* _Work order_
Leaving out every picture, copy the lines of the data exactly, from the first through the line containing "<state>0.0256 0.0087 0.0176".

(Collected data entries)
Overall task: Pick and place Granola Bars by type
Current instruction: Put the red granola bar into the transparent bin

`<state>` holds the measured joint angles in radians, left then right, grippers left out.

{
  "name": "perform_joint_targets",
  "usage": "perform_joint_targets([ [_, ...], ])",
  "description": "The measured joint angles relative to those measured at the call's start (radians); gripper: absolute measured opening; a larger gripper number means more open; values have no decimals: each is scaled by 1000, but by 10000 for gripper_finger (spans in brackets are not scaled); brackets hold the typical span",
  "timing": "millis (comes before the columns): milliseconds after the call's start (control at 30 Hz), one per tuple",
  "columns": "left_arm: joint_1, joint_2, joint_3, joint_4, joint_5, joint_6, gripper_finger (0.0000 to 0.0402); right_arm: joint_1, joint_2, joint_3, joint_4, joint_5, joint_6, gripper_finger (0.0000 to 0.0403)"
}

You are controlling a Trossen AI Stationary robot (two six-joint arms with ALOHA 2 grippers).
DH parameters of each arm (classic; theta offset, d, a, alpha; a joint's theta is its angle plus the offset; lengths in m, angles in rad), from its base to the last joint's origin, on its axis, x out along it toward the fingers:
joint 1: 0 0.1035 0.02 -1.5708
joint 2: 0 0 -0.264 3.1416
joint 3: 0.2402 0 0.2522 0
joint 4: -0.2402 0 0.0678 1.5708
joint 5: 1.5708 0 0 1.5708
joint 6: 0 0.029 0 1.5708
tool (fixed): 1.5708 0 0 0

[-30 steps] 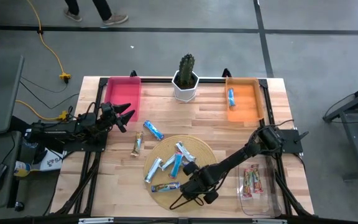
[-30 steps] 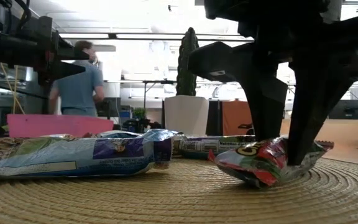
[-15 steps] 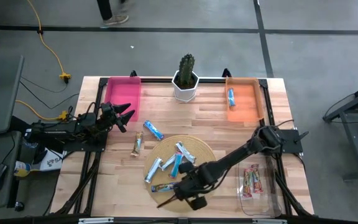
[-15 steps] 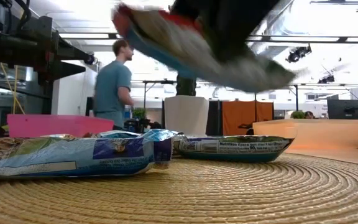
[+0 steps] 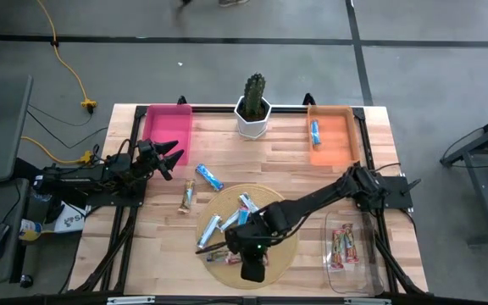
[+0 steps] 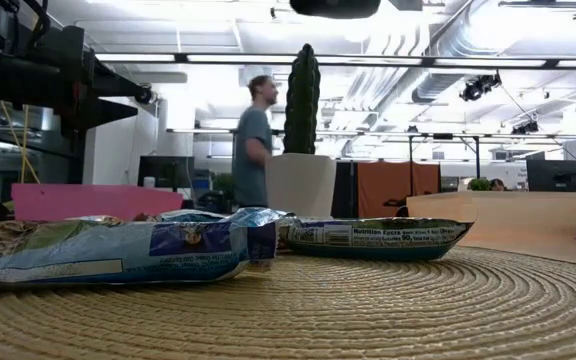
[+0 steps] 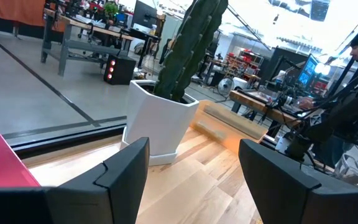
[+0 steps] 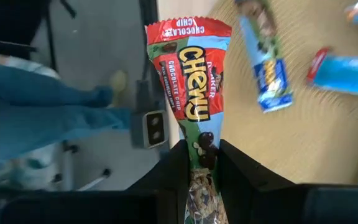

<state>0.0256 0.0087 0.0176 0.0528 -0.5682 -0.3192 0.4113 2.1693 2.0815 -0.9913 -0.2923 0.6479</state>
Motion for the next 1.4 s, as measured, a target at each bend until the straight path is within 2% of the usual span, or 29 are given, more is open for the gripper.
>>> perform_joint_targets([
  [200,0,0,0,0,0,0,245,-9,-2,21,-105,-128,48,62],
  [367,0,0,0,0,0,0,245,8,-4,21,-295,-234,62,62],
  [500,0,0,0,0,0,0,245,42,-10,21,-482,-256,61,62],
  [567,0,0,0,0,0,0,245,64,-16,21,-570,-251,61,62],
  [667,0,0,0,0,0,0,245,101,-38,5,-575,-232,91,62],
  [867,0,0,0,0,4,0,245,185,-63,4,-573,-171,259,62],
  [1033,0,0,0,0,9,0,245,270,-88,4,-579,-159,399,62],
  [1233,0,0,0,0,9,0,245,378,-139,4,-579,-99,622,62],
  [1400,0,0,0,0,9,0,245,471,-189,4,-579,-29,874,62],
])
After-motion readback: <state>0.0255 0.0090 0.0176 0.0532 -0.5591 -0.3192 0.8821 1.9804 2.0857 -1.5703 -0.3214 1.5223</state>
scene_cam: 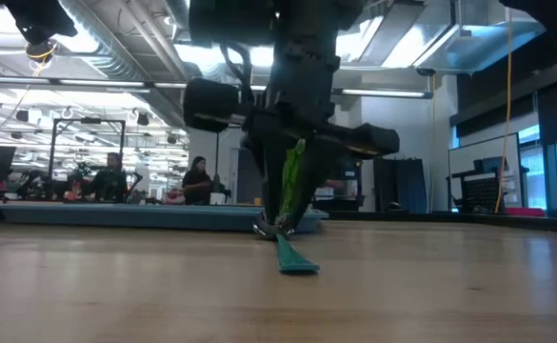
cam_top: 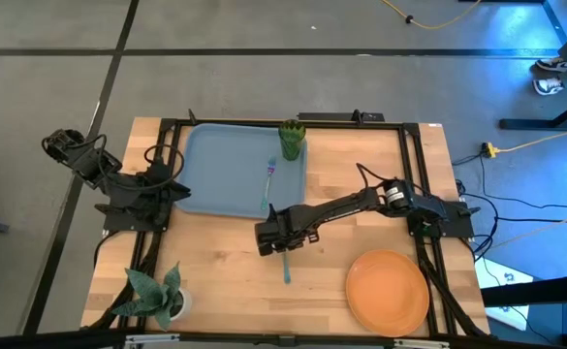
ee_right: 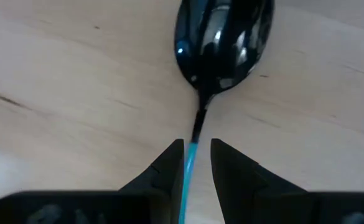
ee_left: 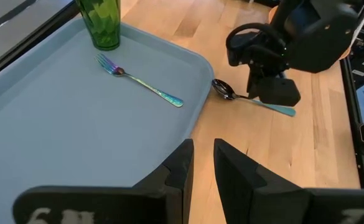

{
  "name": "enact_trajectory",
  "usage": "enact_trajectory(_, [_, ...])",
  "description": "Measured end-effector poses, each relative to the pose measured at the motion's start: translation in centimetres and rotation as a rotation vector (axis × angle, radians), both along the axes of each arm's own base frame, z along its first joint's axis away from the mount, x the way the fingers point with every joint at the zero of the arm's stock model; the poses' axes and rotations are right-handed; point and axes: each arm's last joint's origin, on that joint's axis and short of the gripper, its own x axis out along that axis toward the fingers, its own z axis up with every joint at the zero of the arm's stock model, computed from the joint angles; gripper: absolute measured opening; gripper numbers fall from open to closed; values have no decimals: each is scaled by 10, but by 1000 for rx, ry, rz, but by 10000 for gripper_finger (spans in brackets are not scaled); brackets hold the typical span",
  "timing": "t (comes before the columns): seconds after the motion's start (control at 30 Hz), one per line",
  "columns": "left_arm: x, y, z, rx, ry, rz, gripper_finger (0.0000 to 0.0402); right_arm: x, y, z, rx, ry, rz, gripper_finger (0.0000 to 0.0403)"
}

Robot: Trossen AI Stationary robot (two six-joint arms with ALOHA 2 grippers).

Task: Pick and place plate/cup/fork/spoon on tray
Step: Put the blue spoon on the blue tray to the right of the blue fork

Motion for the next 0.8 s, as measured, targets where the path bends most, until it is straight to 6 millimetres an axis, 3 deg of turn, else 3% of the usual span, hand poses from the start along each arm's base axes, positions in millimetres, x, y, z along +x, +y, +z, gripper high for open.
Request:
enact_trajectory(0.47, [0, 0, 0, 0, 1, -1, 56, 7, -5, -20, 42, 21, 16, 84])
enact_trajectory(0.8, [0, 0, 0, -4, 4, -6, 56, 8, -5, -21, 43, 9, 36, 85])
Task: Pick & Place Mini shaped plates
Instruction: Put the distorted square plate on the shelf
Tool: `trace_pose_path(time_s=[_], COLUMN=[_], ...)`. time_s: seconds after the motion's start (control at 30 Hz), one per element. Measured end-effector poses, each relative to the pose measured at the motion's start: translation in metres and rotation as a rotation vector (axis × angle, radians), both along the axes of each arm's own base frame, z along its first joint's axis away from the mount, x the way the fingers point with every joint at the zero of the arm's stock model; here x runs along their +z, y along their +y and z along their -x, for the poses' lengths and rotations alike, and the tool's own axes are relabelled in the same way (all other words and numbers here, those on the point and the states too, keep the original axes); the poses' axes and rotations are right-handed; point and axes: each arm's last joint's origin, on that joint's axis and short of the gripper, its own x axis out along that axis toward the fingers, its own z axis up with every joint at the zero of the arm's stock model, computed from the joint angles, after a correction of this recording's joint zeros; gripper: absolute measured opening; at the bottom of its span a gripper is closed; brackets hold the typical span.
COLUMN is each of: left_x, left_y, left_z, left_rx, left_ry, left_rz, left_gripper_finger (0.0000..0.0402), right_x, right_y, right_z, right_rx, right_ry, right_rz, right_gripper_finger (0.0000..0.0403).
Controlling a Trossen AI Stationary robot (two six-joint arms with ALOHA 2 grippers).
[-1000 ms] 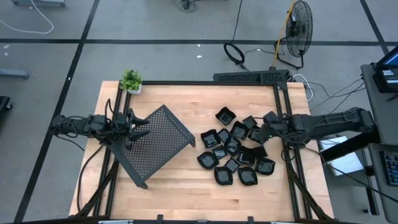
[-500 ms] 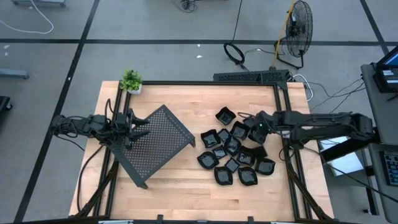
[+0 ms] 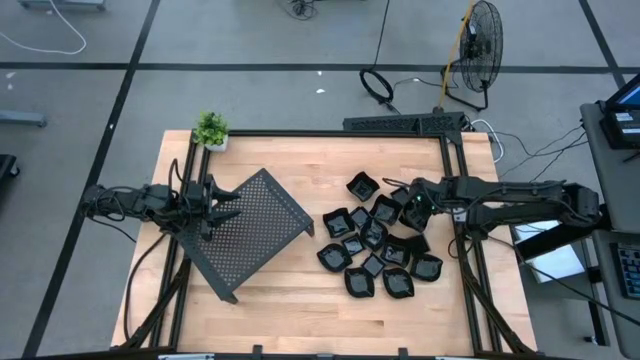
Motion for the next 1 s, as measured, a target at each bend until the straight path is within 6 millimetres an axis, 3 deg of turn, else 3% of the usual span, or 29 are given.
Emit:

* _Answer area_
Overall task: Pick and place Granola Bars by type
Current instruction: Put the red granola bar into the transparent bin

`<state>` holds the measured joint angles in radians, left then right, grippers left out.

{
  "name": "perform_joint_targets",
  "usage": "perform_joint_targets([ [_, ...], ])",
  "description": "The measured joint angles relative to those measured at the call's start (radians); gripper: absolute measured opening; a larger gripper number means more open; values have no decimals: each is scaled by 1000, but by 10000 for gripper_finger (spans in brackets are not scaled); brackets hold the typical span",
  "timing": "millis (comes before the columns): milliseconds after the call's start (control at 30 Hz), one per tuple",
  "columns": "left_arm: joint_1, joint_2, joint_3, joint_4, joint_5, joint_6, gripper_finger (0.0000 to 0.0402); right_arm: joint_1, joint_2, joint_3, joint_4, joint_5, joint_6, gripper_finger (0.0000 to 0.0403)"
}

You are controlling a Trossen AI Stationary robot (two six-joint arms with ALOHA 2 grippers).
DH parameters of each arm (classic; theta offset, d, a, alpha; a joint's theta is its angle plus the offset; lengths in m, angles in rad), from its base to the last joint's origin, on its axis, x out along it toward the fingers:
joint 1: 0 0.1035 0.02 -1.5708
joint 2: 0 0 -0.264 3.1416
joint 3: 0.2402 0 0.2522 0
joint 4: -0.2402 0 0.0678 1.5708
joint 5: 1.5708 0 0 1.5708
joint 6: 0 0.029 0 1.5708
tool (fixed): 1.5708 0 0 0

[-30 steps] 
[-30 steps] 
[-15 steps] 
[-15 steps] 
[+0 steps] 
[+0 steps] 
[+0 steps] 
[+0 steps] 

<state>0.0256 0.0087 0.0176 0.0528 -0.5682 -0.3192 0.4113 2.1693 2.0815 -0.9913 -0.2923 0.6479</state>

Nothing further remains in the output.